DatabaseManager

DatabaseManager is the base class providing the methods to interact with databases.

class pandemy.DatabaseManager(container=None, engine_config=None, **kwargs)[source]

Bases: abc.ABC

Base class with functionality for managing a database.

Each database type will subclass from DatabaseManager and implement the initializer which is specific to each database type. DatabaseManager is never used on its own, but merely provides the methods to interact with the database to its subclasses.

Initialization of a DatabaseManager creates the connection string (conn_str) and the database engine, which are used to connect to and interact with the database. These are available as attributes on the instance. The initializer can contain any number of parameters needed to connect to the database and should always support container, engine_config and **kwargs.

Parameters
Attributes
  • conn_str (str) – The connection string for connecting to the database.

  • engine (sqlalchemy.engine.Engine) – The engine for interacting with the database.

delete_all_records_from_table(table, conn)[source]

Delete all records from the specified table.

Parameters
Raises
execute(sql, conn, params=None)[source]

Execute a SQL statement.

Parameters
  • sql (str or sqlalchemy.sql.elements.TextClause) – The SQL statement to execute. A string value is automatically converted to a sqlalchemy.sql.elements.TextClause with the sqlalchemy.sql.expression.text() function.

  • conn (sqlalchemy.engine.base.Connection) – An open connection to the database.

  • params (dict or list of dict or None, default None) –

    Parameters to bind to the SQL statement sql. Parameters in the SQL statement should be prefixed by a colon (:) e.g. :myparameter.

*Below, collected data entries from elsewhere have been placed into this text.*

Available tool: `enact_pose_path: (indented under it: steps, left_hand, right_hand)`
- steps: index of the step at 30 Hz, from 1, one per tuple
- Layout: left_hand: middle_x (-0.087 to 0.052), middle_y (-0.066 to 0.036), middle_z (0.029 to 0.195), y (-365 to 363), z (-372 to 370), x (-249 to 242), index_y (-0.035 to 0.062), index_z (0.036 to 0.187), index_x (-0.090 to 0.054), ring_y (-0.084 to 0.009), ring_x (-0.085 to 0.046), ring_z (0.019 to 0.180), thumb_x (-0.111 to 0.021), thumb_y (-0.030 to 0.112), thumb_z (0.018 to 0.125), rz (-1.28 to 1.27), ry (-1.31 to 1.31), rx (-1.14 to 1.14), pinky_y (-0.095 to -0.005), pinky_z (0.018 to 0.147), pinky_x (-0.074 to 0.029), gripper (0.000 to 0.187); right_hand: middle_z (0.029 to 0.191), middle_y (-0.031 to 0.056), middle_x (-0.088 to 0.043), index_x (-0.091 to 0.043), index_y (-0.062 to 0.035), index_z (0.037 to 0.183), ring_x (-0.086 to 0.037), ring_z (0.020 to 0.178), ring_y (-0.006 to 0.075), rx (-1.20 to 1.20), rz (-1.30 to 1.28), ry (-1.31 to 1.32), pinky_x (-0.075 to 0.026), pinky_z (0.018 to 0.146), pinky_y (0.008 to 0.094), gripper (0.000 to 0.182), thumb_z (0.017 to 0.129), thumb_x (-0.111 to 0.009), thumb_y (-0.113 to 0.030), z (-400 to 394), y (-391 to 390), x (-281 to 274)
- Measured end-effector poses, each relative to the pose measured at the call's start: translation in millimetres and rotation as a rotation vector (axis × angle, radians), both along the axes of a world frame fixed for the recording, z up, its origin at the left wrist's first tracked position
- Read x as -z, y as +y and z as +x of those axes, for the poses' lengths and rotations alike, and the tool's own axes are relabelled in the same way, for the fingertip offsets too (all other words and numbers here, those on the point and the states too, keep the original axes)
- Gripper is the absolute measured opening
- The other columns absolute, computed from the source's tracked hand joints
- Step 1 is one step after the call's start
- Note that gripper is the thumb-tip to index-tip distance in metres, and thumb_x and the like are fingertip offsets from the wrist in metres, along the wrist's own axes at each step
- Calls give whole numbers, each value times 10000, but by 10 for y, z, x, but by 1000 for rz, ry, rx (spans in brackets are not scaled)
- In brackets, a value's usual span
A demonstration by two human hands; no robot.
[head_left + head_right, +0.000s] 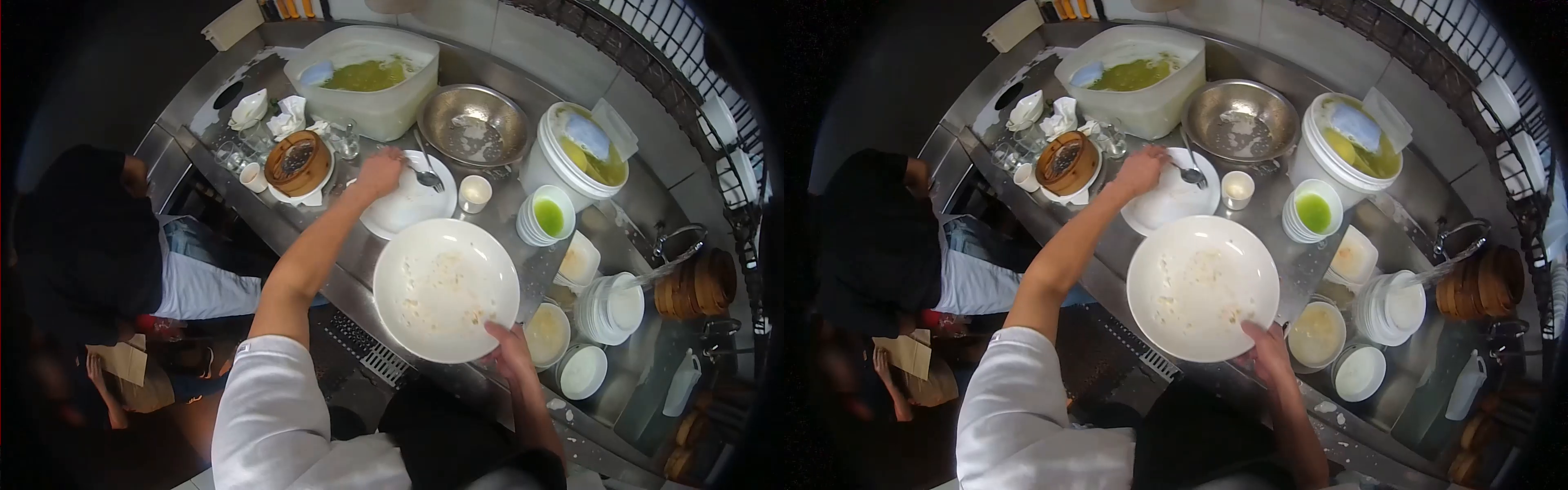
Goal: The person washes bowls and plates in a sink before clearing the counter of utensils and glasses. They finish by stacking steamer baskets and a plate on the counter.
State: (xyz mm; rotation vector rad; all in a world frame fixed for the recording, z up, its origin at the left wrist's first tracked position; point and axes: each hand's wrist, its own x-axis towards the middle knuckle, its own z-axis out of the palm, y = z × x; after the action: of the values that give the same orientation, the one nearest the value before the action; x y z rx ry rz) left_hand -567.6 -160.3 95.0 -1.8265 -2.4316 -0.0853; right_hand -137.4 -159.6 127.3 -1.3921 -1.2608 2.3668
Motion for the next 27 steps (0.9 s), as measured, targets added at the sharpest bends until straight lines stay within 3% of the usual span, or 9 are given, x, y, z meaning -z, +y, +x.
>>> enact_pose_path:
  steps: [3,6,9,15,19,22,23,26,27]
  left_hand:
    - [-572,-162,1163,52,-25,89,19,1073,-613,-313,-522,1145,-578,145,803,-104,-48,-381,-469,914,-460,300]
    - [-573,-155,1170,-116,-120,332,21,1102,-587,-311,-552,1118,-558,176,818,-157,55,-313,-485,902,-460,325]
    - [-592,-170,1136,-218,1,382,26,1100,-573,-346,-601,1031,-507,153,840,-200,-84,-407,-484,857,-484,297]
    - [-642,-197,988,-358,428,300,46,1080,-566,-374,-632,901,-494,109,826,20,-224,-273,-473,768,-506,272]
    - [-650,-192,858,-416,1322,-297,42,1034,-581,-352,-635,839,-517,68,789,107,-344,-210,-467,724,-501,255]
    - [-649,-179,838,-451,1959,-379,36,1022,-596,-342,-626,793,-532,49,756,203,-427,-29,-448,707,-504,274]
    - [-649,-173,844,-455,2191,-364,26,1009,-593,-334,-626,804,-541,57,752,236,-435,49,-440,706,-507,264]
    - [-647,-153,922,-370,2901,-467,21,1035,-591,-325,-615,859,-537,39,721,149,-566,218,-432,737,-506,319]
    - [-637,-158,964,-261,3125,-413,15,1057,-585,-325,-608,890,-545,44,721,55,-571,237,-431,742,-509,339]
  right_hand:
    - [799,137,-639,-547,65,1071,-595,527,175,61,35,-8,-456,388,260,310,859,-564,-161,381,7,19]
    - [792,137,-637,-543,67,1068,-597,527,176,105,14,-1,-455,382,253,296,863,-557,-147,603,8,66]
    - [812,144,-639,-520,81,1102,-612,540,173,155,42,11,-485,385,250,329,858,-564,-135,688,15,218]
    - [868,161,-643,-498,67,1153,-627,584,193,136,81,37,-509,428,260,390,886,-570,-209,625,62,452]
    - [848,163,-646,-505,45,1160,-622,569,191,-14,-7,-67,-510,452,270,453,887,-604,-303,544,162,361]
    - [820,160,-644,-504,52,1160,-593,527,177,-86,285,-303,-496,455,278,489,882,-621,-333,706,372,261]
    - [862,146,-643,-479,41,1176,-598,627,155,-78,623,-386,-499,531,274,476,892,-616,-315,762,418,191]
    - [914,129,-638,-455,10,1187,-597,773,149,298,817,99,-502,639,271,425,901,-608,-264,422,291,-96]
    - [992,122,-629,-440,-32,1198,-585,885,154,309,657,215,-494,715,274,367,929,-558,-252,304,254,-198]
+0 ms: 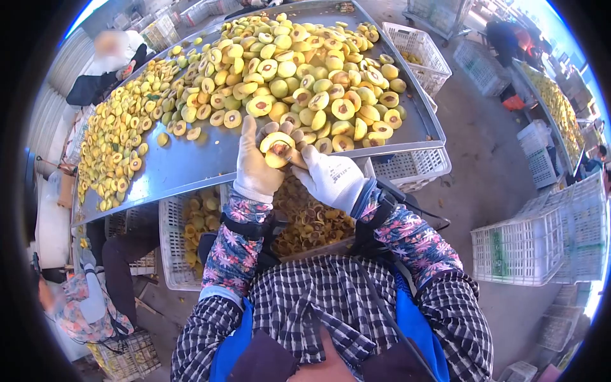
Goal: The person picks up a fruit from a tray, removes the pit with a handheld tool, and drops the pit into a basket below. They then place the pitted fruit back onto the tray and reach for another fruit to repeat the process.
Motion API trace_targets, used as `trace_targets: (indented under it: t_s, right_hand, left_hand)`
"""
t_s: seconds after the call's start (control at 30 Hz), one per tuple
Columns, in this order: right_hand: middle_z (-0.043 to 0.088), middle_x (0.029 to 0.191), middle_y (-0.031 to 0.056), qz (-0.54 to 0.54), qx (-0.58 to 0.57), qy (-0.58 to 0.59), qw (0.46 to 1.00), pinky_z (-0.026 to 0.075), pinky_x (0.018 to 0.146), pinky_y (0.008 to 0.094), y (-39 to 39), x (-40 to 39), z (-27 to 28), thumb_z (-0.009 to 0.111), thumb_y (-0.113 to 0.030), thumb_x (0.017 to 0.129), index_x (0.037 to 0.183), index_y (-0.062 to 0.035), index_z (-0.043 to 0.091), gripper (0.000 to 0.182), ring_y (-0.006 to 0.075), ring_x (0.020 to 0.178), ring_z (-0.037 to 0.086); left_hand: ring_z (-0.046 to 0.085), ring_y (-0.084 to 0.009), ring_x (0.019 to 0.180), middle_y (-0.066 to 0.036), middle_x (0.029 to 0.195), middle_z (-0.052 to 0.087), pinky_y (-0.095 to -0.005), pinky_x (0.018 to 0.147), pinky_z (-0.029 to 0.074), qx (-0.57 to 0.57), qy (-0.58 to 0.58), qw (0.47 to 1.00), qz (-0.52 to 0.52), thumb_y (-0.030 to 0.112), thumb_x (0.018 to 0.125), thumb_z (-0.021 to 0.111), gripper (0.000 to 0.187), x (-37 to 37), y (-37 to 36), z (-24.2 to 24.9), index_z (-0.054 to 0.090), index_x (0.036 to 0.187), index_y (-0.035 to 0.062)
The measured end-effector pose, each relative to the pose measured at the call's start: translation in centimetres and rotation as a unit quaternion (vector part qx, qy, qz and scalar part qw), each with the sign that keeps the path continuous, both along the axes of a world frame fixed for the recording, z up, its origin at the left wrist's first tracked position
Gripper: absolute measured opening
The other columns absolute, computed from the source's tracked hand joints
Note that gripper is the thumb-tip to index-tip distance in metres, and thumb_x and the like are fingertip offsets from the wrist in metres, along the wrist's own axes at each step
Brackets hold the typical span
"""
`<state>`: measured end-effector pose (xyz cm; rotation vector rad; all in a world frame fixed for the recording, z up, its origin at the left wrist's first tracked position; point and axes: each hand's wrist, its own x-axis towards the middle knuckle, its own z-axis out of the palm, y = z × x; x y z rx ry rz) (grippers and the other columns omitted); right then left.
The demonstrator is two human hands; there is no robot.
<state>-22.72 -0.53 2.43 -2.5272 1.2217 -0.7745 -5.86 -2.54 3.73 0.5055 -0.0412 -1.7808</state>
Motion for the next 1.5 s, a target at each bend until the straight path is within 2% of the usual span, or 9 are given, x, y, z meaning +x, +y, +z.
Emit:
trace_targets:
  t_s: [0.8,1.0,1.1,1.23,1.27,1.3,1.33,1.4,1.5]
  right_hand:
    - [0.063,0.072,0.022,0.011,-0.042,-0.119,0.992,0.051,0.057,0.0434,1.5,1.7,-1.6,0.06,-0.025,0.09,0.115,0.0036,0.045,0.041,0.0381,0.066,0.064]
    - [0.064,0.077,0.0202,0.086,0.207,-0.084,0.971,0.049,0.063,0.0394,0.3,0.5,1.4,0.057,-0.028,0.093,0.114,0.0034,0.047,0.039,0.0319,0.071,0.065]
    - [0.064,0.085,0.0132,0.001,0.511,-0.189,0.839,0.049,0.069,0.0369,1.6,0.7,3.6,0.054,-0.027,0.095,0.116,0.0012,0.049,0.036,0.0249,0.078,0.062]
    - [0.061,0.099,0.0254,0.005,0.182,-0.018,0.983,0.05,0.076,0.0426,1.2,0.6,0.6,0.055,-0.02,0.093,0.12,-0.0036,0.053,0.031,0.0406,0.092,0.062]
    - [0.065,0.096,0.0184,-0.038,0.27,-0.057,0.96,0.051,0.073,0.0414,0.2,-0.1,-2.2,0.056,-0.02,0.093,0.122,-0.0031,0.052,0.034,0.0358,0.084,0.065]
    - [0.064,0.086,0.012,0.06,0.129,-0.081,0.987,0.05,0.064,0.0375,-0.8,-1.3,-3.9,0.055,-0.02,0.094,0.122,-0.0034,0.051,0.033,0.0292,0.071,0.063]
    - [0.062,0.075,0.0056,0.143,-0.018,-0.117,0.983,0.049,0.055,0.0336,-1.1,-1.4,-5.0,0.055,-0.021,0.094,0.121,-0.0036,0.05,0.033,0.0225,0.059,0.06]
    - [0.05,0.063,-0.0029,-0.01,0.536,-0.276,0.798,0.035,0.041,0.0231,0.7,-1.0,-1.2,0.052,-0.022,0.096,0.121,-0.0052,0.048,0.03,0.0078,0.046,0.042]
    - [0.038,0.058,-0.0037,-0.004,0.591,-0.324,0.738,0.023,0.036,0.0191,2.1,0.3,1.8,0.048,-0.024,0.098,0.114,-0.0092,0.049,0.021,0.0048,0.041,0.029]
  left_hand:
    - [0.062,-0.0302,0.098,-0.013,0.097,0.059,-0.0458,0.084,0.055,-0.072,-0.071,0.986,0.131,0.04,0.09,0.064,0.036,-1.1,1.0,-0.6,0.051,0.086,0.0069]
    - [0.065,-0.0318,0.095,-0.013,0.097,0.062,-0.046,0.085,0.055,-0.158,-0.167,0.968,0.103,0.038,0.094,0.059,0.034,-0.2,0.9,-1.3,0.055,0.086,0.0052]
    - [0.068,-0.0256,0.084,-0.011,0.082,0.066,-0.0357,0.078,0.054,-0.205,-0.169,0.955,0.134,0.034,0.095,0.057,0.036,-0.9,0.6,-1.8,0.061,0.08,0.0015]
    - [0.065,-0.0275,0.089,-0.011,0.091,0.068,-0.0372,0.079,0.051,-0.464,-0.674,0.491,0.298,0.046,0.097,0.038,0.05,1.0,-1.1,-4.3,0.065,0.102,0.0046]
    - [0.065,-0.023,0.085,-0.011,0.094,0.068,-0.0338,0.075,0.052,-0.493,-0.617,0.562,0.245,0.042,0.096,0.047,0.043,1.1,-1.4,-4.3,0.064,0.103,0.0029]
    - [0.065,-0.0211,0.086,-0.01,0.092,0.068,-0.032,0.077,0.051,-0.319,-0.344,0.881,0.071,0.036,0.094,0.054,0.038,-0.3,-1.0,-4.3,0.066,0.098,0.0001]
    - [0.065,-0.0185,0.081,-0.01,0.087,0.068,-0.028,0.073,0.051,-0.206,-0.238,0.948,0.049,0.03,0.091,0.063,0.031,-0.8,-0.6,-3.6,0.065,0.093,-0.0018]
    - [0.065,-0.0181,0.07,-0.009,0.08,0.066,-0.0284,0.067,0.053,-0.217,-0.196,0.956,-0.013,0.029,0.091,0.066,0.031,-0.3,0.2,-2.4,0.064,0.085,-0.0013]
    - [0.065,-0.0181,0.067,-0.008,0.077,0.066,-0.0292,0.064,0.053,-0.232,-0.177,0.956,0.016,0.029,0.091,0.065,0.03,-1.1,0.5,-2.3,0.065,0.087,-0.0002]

Parameters in params should not contain the colon ({'myparameter': 'myvalue'}).

    Supply a list of parameter dictionaries to execute multiple parametrized statements in the same method call, e.g. [{'parameter1': 'a string'}, {'parameter2': 100}]. This is useful for INSERT, UPDATE and DELETE statements.

Returns

A result object from the executed statement.

Return type

sqlalchemy.engine.CursorResult

Raises

See also

Examples

To process the result from the method the database connection must remain open after the method is executed i.e. the context manager cannot be closed before processing the result:

import pandemy

db = SQLiteDb(file='mydb.db')

with db.engine.connect() as conn:
    result = db.execute('SELECT * FROM MyTable;', conn=conn)

     for row in result:
         print(row)  # process the result
         ...
load_table(sql, conn, params=None, index_col=None, columns=None, parse_dates=None, localize_tz=None, target_tz=None, dtypes=None, chunksize=None, coerce_float=True)[source]

Load a SQL table into a pandas.DataFrame.

Specify a table name or a SQL query to load the pandas.DataFrame from. Uses pandas.read_sql() function to read from the database.

Parameters
  • sql (str or sqlalchemy.sql.elements.TextClause) – The table name or SQL query.

  • conn (sqlalchemy.engine.base.Connection) – An open connection to the database to use for the query.

  • params (dict of str or None, default None) – Parameters to bind to the SQL query sql. Parameters in the SQL query should be prefixed by a colon (:) e.g. :myparameter. Parameters in params should not contain the colon ({'myparameter': 'myvalue'}).

  • index_col (str or sequence of str or None, default None) – The column(s) to set as the index of the pandas.DataFrame.

  • columns (list of str or None, default None) – List of column names to select from the SQL table (only used when sql is a table name).

  • parse_dates (list or dict or None, default None) –

    • List of column names to parse as dates.

    • Dict of {column_name: format string} where format string is strftime compatible in case of parsing string times, or is one of (D, s, ns, ms, us) in case of parsing integer timestamps.

    • Dict of {column_name: arg dict}, where the arg dict corresponds to the keyword arguments of pandas.to_datetime(). Especially useful with databases without native datetime support, such as SQLite.

  • localize_tz (str or None, default None) – Localize naive datetime columns of the returned pandas.DataFrame to specified timezone. If None no localization is performed.

  • target_tz (str or None, default None) – The timezone to convert the datetime columns of the returned pandas.DataFrame into after they have been localized. If None no conversion is performed.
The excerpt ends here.